Project MK2: Curve fitting of neutral hydrogen profiles with Gauss curves
Here we go on with further data post processing of the project1 data
It is assumed that the neutral hydrogen gas clouds, like many natural processes can be described as a sum of Gaussian curves.
The trick is, how to break up the curve into separate Gaussian curves.
In earlier days that was done by hand with drawings and tables (In the pre PC time up to 50 volunteers were working on this Dwingeloo data). Now we can analyse the curve with a PC program.
There are several programs available on the net which work in excel.
The input is the file of the amplitude versus frequency in the range of 2 to 3 MHz. The output gives a table of Gaussian curves and parameters. If we sum the curves and the compare it to the input curve than we can see a very good match. Often a remnant error curve is made as a control.
Fig.1 - Gauss Curves.
Obviously, the setting of the receiver and the internal oscillator have to be accounted for, so 1418.3036 MHz should be added to the above frequencies.
Fig.2 - Curve fit.
The three output parameters are the maximum power amplitude, its frequency in Hz and the width of each Gauss curve in Hz.
An indication of the amount of hydrogen atoms per volume can now calculated by; amplitude* FWHM value. (full width at half maximum)
The frequency can be converted into the speed difference between the observer and the cloud.
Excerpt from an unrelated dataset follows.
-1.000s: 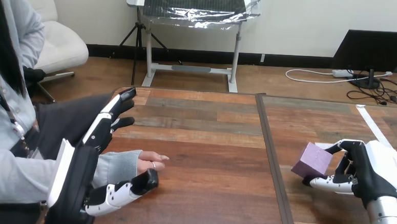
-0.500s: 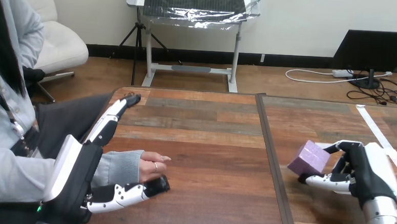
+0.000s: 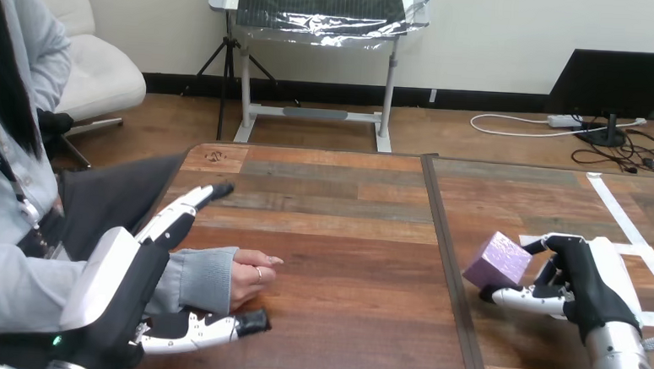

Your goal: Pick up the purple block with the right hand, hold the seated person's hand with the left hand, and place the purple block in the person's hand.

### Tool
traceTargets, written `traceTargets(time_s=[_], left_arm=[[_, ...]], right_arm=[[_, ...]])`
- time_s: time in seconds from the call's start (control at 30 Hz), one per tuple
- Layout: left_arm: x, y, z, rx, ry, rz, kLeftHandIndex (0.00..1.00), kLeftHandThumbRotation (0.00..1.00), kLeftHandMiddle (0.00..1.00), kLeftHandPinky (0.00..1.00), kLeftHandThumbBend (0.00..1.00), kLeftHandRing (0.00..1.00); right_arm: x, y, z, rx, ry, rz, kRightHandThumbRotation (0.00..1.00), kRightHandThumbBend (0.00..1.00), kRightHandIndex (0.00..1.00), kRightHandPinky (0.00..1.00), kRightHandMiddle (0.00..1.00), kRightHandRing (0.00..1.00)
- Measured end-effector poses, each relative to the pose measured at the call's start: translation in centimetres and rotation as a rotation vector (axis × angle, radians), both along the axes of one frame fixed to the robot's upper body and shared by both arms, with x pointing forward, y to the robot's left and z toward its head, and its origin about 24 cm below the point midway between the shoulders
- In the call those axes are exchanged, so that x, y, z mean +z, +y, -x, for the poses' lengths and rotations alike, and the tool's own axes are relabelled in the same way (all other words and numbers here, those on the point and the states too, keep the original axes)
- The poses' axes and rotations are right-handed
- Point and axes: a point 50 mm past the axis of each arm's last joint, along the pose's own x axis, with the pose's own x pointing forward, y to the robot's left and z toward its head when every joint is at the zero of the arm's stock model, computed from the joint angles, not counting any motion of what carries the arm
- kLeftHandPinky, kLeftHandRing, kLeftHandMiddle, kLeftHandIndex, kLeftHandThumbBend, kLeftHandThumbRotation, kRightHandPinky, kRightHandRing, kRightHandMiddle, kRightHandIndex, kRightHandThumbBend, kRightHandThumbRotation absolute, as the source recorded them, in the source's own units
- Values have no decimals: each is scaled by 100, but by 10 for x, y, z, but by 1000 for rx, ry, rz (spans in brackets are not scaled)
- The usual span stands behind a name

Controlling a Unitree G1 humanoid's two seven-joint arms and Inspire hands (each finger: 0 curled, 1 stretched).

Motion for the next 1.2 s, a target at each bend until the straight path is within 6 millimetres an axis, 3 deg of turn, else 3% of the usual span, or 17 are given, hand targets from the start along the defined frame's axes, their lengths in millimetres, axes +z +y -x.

We use the formula v = c * (1-f/f0), with
f0 being the hyperfine flip spin frequency of the hydrogen at 1420.405752MHz and f is the observed frequency and c is the speed of light.
But we have not taken into account the motion of the earth / and the sun itself, and our solar system in a certain direction. You can find an online calculator here https://www.astro.virginia.edu/~emm8x/utils/vlsr.html.
To correct that at a certain date and time, we must add a speed of 23km/s.
Fig.3 - Result Table.
The first two Gaussian curves indicate that the clouds are faster (receiding us; lower receive frequency) than us. The next curve is wide, it is the cloud that has the same speed as the solar system.
Next is the cloud we "catch up" (aproaching us) because it is outside our solar galactic circle.
Next we want to know where the clouds are in our galaxy.
Here we have a real problem, one is not sure of the rotational speed in our as a function of distance R from the center.
Logical would be that, like the inner planets in our solar system, the inner planets rotate faster and the outer slower. In a galaxy this appears to be different.
The speed of the gas in most part of the galaxy disk rotates with thesame speed, however, because the outer clouds have to travel a long way to go around than the centre clouds.
At championships they take this into account and the athletes do not start on a row at the start.
Nowadays it is assumed that the radial velocity between 5 and 15 kpc is approximately equal to 220 km / s. This result is among others due to optical observations.
Fig.4 - Muller Westerhout (1957).
The location of the sun is 8.5 kpc (kilo parsec)from the galactic center. (1kpc = 3 * 10 ^ 16 km)
As previously reported, the dish was pointed at L = 88.3517, b = -1.787. For convenience, we round off the galactic latitude of 90 degrees.
With a little geometry, we can now say that R0/R1 = (V0-Vd) / V1.
Here R0 is the distance from the Sun to the galactic center.
V0 is our own rotational speed = 220 km/s. R1 is the distance from the cloud to the galactic center.
Vd is the difference in speed between the Sun and the cloud (see above).
V1 is the rotational speed of the cloud around the galactic center. (= 220 km/s)
For the cloud with the largest velocity difference of 84 kilometers/s we get at a distance of 13.8 kpc from the center.
Next we can compare the curve with the literature, for instance the measurements of Muller and Westerhout (1957), and we see that they measured 12kpc.
This is somewhat different, but the constant rotation speed was not yet known.
So the galaxy appears to be greater than previously thought.